|Read Barb Risman’s Post about the NY Times article about University involvement in urban development.|
The large mixed-use development of the University of Illinois at Chicago’s South Campus broke ground in 2000 after many years of planning and negotiation by the University. It transformed the historic but at the time largely vacant area known as the Maxwell Street Market into a hub of residential and academic activity. Like the location and construction of the Chicago campus of the University of Illinois under the tenure of Mayor Richard J. Daley, the University’s large expansion southward was also controversial under Mayor Richard M. Daley’s tenure. UIC’s issuance in 1996 of the request for proposals for a master developer for its South Campus coincided with the first U.S. Department of Housing and Urban Development’s HOPE VI grant to the Chicago Housing Authority for the revitalization of the CHA’s ABLA Homes. Together, these two developments resulted in profound demographic change in our community. Many people in Chicago and elsewhere appreciated the area’s history, particularly its significance as a place where many Jewish merchants got their start and also where the style of what became known as the Chicago blues idiom, or the Chicago electric blues, evolved. As African Americans made their way up north during the Great Migration many settled in the area. Even in more recent times, when the area was largely uninhabited, blues musicians still frequently performed for free at the market during the warmer months.
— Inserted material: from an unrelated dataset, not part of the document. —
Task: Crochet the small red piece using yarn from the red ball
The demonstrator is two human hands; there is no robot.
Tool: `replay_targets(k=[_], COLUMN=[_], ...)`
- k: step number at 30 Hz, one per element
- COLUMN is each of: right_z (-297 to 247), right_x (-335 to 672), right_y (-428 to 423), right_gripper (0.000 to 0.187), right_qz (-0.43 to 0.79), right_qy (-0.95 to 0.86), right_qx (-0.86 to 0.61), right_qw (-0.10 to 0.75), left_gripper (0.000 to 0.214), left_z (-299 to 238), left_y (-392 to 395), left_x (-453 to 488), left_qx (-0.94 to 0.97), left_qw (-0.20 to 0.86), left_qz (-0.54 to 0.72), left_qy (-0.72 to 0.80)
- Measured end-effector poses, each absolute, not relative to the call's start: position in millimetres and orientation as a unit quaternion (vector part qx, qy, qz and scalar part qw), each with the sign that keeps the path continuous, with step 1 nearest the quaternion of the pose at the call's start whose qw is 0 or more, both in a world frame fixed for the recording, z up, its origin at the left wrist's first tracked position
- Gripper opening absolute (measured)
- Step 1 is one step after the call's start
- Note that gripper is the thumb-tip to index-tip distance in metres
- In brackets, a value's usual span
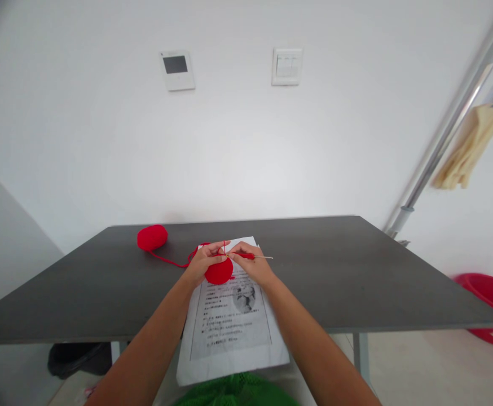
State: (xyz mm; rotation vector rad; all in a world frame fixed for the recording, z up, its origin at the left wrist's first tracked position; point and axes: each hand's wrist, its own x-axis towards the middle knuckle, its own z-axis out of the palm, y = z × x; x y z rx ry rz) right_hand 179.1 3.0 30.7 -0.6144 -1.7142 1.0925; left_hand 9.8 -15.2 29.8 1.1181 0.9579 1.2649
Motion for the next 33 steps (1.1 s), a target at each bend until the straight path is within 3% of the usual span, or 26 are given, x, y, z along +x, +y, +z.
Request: replay_targets(k=[9,16,33], right_z=[33,33,36], right_x=[180,182,191], right_y=[3,6,10], right_gripper=[0.017,0.018,0.019], right_qz=[0.459,0.461,0.523], right_qy=[-0.677,-0.678,-0.665], right_qx=[-0.241,-0.255,-0.23], right_qw=[0.522,0.513,0.482], left_gripper=[0.053,0.044,0.038], left_z=[29,33,30], left_y=[-15,-16,-16], left_x=[11,12,12], left_qx=[0.46,0.486,0.504], left_qw=[0.559,0.487,0.459], left_qz=[0.563,0.581,0.57], left_qy=[0.399,0.435,0.459])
A local resident, the late Bill Lavicka, founder of Historic Boulevard Services, who was an early pioneer and proponent of historic preservation in the Tri Taylor area of our community, strongly advocated saving the few remaining historic structures in the area, mostly on Halsted and Maxwell Streets. Many of the façades of these beautiful structures were incorporated into the development’s design, instantly giving the development a feeling of being more established than it really was. Another fascinating aspect of the area was the development of Halsted Street, just north and south of the railroad tracks at 16th Street, into a large artist colony beginning in the 1960’s similar to that of Tree Studios at 4 East Ohio Street in the River North area, but without the financial support of a wealthy patron like Tree Studios enjoyed. Many art galleries and artist lofts still remain in the area and many artists have moved south of 16th Street into the Pilsen community. The area is now branded and designated as the Chicago Arts District. The Chicago Arts District is close to University Commons and University Station. University Commons is a conversion of the largest produce market in Chicago, the South Water Street Market, into a beautiful residential development.